INSTRUCTIONS FOR THE TASK: Lines from the one containing "7. Find the aluminium" through the end of the data are to be returned exactly, and no others.
════════════════════
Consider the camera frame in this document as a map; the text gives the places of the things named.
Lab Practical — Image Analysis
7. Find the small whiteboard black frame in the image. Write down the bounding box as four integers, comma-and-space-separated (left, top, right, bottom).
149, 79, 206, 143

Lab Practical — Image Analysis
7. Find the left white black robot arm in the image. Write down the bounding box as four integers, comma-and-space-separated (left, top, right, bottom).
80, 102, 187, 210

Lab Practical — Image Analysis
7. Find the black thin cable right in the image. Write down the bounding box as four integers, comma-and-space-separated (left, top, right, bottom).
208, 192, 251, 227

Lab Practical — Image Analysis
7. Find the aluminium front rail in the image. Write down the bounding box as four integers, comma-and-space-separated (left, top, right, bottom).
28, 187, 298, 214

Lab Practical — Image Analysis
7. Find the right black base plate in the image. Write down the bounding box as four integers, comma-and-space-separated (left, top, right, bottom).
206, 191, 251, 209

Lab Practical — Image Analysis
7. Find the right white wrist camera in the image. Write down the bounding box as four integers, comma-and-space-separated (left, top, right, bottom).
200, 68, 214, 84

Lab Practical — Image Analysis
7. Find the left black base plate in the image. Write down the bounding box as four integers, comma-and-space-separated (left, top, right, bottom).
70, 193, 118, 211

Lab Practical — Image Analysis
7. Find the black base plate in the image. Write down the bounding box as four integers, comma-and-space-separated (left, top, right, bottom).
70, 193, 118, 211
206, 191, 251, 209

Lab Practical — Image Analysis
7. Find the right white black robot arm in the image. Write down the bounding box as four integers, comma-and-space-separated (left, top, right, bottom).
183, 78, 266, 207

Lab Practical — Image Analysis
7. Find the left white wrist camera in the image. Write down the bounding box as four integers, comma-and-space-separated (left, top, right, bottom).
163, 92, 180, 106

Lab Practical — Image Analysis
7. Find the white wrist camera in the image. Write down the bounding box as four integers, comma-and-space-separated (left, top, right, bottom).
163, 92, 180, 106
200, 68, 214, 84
════════════════════
ANSWER TO THIS EXERCISE:
7. Find the aluminium front rail in the image. Write down the bounding box as four integers, comma-and-space-separated (left, top, right, bottom).
28, 187, 298, 214

Lab Practical — Image Analysis
7. Find the right black base plate in the image. Write down the bounding box as four integers, comma-and-space-separated (left, top, right, bottom).
206, 191, 251, 209

Lab Practical — Image Analysis
7. Find the right white wrist camera in the image. Write down the bounding box as four integers, comma-and-space-separated (left, top, right, bottom).
200, 68, 214, 84

Lab Practical — Image Analysis
7. Find the left black base plate in the image. Write down the bounding box as four integers, comma-and-space-separated (left, top, right, bottom).
70, 193, 118, 211

Lab Practical — Image Analysis
7. Find the black base plate in the image. Write down the bounding box as four integers, comma-and-space-separated (left, top, right, bottom).
70, 193, 118, 211
206, 191, 251, 209

Lab Practical — Image Analysis
7. Find the right white black robot arm in the image. Write down the bounding box as four integers, comma-and-space-separated (left, top, right, bottom).
183, 78, 266, 207

Lab Practical — Image Analysis
7. Find the left white wrist camera in the image. Write down the bounding box as four integers, comma-and-space-separated (left, top, right, bottom).
163, 92, 180, 106

Lab Practical — Image Analysis
7. Find the white wrist camera in the image. Write down the bounding box as four integers, comma-and-space-separated (left, top, right, bottom).
163, 92, 180, 106
200, 68, 214, 84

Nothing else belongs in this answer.